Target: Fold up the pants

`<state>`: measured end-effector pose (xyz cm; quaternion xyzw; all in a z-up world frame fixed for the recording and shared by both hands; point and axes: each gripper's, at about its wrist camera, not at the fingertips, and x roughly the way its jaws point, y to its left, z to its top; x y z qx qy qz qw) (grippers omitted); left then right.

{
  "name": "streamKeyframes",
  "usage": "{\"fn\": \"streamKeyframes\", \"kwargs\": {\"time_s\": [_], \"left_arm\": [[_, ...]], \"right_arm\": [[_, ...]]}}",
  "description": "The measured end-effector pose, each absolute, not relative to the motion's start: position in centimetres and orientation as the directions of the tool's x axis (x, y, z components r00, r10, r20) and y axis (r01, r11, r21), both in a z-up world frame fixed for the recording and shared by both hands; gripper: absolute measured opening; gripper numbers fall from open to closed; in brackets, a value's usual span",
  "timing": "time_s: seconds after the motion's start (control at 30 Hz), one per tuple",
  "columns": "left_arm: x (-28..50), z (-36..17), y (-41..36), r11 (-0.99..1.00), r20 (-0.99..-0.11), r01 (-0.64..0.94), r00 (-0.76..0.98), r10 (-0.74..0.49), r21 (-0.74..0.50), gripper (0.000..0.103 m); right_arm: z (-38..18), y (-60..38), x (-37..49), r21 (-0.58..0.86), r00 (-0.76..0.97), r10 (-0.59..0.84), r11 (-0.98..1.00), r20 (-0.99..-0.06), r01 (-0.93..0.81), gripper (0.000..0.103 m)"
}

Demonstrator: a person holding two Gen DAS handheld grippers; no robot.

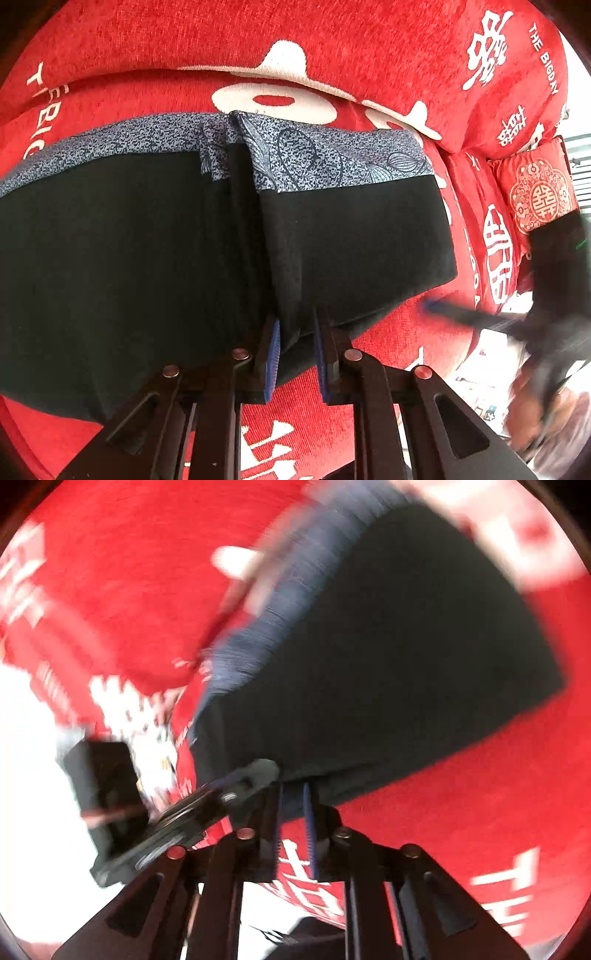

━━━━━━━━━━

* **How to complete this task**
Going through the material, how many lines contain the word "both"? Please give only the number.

* **Your solution**
2